で,アスペクト指向との関連ですが, 通常,メソッドの先頭などに記述される assert 文(あるいは JML などの 仕様記述言語)ですが,アスペクトとして注入することもできます.

AspectJ であれば,

before(Object obj): call(* List.add(..)) && args(obj) { assert(obj != null); }

と記述することで,メソッド List.add の呼び出し前に,obj が null でないことをチェックすることができます.

役に立つか立たないか,についてはまだ議論の余地が残っていますが, いくつか面白い記述ができそうである,ということで,既に提案されています.
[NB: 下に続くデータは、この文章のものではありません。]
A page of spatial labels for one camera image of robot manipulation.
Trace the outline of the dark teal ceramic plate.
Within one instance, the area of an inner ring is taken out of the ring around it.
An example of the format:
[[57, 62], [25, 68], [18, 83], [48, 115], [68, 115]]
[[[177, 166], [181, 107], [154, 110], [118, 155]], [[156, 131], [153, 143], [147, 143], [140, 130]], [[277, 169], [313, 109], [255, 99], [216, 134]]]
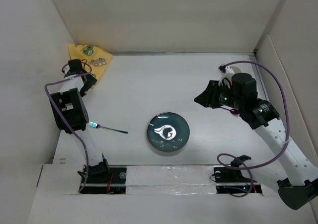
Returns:
[[186, 147], [190, 138], [190, 127], [181, 115], [163, 112], [149, 121], [146, 136], [155, 151], [173, 156]]

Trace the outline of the iridescent metal fork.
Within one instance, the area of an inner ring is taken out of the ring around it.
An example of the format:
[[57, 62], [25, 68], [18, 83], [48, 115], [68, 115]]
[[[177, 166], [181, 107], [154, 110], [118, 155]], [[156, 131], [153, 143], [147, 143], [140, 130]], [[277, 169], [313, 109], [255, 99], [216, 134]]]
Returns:
[[102, 126], [98, 123], [95, 123], [95, 122], [88, 122], [88, 125], [94, 129], [106, 129], [106, 130], [111, 130], [111, 131], [115, 131], [115, 132], [120, 132], [120, 133], [123, 133], [123, 134], [128, 134], [127, 131], [123, 131], [123, 130], [117, 130], [117, 129], [113, 129], [113, 128], [109, 128], [109, 127], [105, 127], [105, 126]]

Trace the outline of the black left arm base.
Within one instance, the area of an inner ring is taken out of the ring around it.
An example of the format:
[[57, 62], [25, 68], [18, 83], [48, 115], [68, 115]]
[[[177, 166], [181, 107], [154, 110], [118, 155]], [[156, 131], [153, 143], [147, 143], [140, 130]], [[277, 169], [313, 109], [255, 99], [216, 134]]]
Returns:
[[110, 166], [108, 176], [90, 176], [84, 185], [84, 173], [80, 173], [81, 194], [126, 194], [127, 166]]

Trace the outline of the purple metal spoon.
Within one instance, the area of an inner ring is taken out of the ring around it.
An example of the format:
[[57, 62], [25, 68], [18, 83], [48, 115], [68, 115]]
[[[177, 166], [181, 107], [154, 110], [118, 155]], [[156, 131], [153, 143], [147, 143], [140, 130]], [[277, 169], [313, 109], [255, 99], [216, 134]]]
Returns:
[[227, 108], [227, 107], [221, 107], [221, 108], [224, 109], [224, 110], [229, 111], [232, 115], [235, 115], [235, 116], [239, 115], [239, 112], [237, 110], [235, 110], [235, 109], [230, 109], [230, 108]]

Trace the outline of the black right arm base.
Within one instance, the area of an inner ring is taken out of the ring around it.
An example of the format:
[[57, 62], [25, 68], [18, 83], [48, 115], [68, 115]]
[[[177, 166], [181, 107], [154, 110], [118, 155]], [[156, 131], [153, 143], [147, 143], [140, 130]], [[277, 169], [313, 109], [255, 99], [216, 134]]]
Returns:
[[244, 177], [240, 170], [228, 169], [222, 165], [213, 167], [214, 173], [210, 180], [215, 182], [217, 194], [230, 194], [231, 196], [241, 197], [249, 189], [250, 193], [262, 194], [261, 186], [254, 181], [251, 185], [250, 178]]

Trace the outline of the pink paper cup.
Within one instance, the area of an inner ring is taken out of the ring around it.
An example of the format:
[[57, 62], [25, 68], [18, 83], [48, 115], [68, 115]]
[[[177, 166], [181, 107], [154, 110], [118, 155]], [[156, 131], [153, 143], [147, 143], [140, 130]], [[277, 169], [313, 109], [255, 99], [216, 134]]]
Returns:
[[236, 66], [229, 66], [229, 68], [232, 69], [235, 74], [241, 73], [241, 69]]

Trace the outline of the yellow cartoon car placemat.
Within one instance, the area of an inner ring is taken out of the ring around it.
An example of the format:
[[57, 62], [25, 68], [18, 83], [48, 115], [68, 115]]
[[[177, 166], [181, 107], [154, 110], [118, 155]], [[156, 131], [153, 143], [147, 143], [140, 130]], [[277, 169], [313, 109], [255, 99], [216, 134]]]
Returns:
[[72, 59], [80, 59], [92, 68], [92, 75], [99, 81], [110, 64], [113, 55], [92, 45], [68, 44], [69, 56]]

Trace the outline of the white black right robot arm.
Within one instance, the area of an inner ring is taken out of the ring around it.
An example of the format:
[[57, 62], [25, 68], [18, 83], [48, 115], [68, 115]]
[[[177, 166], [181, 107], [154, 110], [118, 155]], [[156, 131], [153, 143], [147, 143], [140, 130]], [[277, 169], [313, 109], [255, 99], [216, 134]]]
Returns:
[[250, 167], [237, 164], [230, 168], [230, 176], [242, 181], [248, 171], [279, 161], [286, 174], [285, 179], [272, 177], [273, 190], [292, 210], [298, 210], [318, 195], [318, 168], [314, 166], [289, 135], [289, 125], [284, 124], [273, 105], [257, 97], [256, 80], [249, 74], [239, 73], [229, 79], [230, 86], [211, 80], [207, 88], [194, 102], [206, 108], [228, 106], [269, 146], [275, 157]]

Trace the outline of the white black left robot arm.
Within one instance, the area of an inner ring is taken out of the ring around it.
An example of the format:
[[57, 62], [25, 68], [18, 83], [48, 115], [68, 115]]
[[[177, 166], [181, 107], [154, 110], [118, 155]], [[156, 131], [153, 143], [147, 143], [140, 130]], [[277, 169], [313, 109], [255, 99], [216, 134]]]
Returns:
[[79, 172], [84, 178], [109, 180], [111, 171], [104, 154], [99, 151], [87, 128], [89, 116], [83, 96], [96, 84], [91, 71], [86, 71], [84, 61], [69, 60], [62, 68], [64, 79], [45, 85], [57, 127], [74, 137], [86, 160], [86, 168]]

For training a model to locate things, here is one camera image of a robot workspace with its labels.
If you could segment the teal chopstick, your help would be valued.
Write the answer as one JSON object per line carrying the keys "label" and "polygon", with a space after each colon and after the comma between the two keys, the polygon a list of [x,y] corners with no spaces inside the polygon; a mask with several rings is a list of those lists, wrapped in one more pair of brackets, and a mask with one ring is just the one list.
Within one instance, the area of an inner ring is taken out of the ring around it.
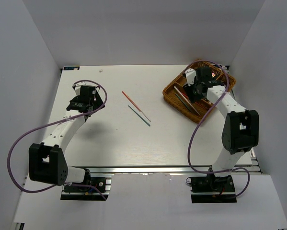
{"label": "teal chopstick", "polygon": [[150,123],[148,121],[146,121],[139,113],[137,113],[130,105],[128,105],[128,107],[147,125],[147,126],[151,126]]}
{"label": "teal chopstick", "polygon": [[176,97],[183,103],[183,105],[188,109],[189,112],[199,114],[198,111],[190,106],[181,96],[175,94]]}

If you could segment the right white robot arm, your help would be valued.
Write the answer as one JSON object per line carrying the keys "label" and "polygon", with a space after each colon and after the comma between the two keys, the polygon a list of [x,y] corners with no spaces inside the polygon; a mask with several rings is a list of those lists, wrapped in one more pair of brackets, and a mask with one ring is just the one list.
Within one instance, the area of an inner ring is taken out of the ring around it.
{"label": "right white robot arm", "polygon": [[237,161],[257,146],[259,138],[259,115],[256,110],[241,106],[227,91],[228,83],[212,77],[209,67],[188,68],[184,75],[184,90],[192,103],[207,99],[225,118],[221,135],[223,149],[207,177],[207,187],[212,191],[219,190],[224,181],[222,177],[230,175]]}

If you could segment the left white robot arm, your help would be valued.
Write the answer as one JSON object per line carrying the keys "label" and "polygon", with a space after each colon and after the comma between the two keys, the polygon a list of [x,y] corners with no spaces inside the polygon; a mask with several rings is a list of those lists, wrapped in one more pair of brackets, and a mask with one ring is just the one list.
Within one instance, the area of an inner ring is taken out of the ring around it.
{"label": "left white robot arm", "polygon": [[60,122],[40,144],[29,148],[29,177],[32,181],[61,186],[74,183],[80,191],[91,186],[88,170],[68,166],[64,151],[78,129],[90,117],[88,112],[101,108],[103,104],[95,86],[82,85],[70,100]]}

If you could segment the orange wicker cutlery tray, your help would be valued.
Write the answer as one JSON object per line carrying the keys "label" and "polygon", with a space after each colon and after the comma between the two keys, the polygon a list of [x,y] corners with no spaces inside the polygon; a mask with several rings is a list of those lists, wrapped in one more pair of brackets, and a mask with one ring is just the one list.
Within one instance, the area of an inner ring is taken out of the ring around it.
{"label": "orange wicker cutlery tray", "polygon": [[[219,67],[216,67],[215,64],[209,63],[207,61],[199,61],[198,59],[188,65],[186,69],[193,68],[197,69],[200,67],[210,67],[212,70],[212,74],[214,75],[216,80],[220,80],[221,82],[225,83],[226,78],[223,72],[226,72],[229,78],[229,91],[232,90],[232,88],[236,84],[236,79],[230,75],[229,70],[226,66],[223,66],[223,70],[221,70]],[[196,113],[189,112],[188,109],[183,105],[183,103],[176,97],[175,94],[178,94],[177,91],[174,89],[174,86],[176,86],[181,93],[185,93],[183,86],[186,83],[186,77],[184,76],[184,71],[182,71],[174,80],[172,80],[168,86],[165,87],[165,89],[162,91],[164,100],[171,105],[173,108],[178,110],[181,114],[183,114],[185,117],[189,118],[191,121],[195,123],[199,123],[199,121],[202,119],[202,117],[207,113],[207,111],[212,107],[212,103],[208,101],[207,99],[201,99],[201,101],[205,104],[205,108],[202,108],[198,106],[195,103],[192,103],[194,108],[199,112],[199,115]]]}

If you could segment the blue label sticker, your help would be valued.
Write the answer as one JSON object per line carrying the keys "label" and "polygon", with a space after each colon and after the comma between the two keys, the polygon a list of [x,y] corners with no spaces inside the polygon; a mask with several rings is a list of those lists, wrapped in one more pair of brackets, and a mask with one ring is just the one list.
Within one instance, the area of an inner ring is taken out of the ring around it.
{"label": "blue label sticker", "polygon": [[64,67],[63,70],[67,71],[67,70],[79,70],[80,66],[68,66],[68,67]]}

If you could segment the orange white chopstick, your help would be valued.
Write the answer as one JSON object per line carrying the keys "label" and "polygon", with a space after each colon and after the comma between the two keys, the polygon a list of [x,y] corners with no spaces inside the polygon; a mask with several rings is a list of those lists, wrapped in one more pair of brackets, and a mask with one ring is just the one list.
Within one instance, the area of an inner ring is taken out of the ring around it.
{"label": "orange white chopstick", "polygon": [[151,120],[145,115],[145,113],[136,105],[136,103],[124,91],[121,91],[121,93],[135,106],[135,108],[139,112],[141,112],[147,118],[148,121],[151,122]]}

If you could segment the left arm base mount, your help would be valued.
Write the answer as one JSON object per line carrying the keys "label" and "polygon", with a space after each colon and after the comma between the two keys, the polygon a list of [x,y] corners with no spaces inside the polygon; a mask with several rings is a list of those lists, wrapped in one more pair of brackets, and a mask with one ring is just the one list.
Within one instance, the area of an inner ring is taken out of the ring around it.
{"label": "left arm base mount", "polygon": [[82,183],[69,183],[62,187],[62,201],[105,201],[111,190],[112,174],[90,173]]}

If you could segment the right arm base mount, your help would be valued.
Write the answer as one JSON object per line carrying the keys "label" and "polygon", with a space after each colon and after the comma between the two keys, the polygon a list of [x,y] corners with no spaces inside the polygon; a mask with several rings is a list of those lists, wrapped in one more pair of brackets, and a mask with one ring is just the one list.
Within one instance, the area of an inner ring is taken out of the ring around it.
{"label": "right arm base mount", "polygon": [[237,202],[231,175],[216,177],[214,174],[207,174],[206,176],[188,177],[186,184],[191,187],[193,204]]}
  • 複数のメソッドで共通の性質を,まとめて記述できる.
    • 単に記述の手間を省略するだけでなく,これによって C++ における const メソッドのような,「副作用がないメソッド群」などの性質を容易に知ることができるようになります.
    • ただし,それと引き換えに,あるメソッドの説明を読んでも,どのような事前・事後条件があるかは分からなくなります.
  • 複数のオブジェクトにまたがった制約を記述できる.
    • たとえばメソッド呼び出し時点であれば呼び出し側と呼び出し先の両方について制約を記述できます.
    • また,AspectJ における cflow 述語や,別途フラグ管理をアスペクトとして付加することで,呼び出し経路など,より高度な情報も利用できます.
    • 複数のオブジェクトを横断した表明を,通常の表明機構だけで実現すると, 「表明検査のための余分なインタフェース,フラグ管理コード」が発生することがあります.これらをアスペクトとして明確に分離することができます.
  • モジュールの外部から制約を付加できる.
    • クラス本体の記述には影響を与えないため,クラスの再利用が,制約に左右されないという利点があります.汎用的なクラスに対して,厳しい制約を外部から付加することで安全に使う,といった用途が考えられます.
    • 上の項目と関連しますが,特定の利用コンテキストに応じて制約を特化できます.上記の例をさらに拡張すると,特定の List インスタンスにだけ制約を付加するといったことが可能です.
    • あるクラスの利用コンテキストごとに表明を分割して記述できるため,表明が混ざり合うことによる混乱を避けることができます.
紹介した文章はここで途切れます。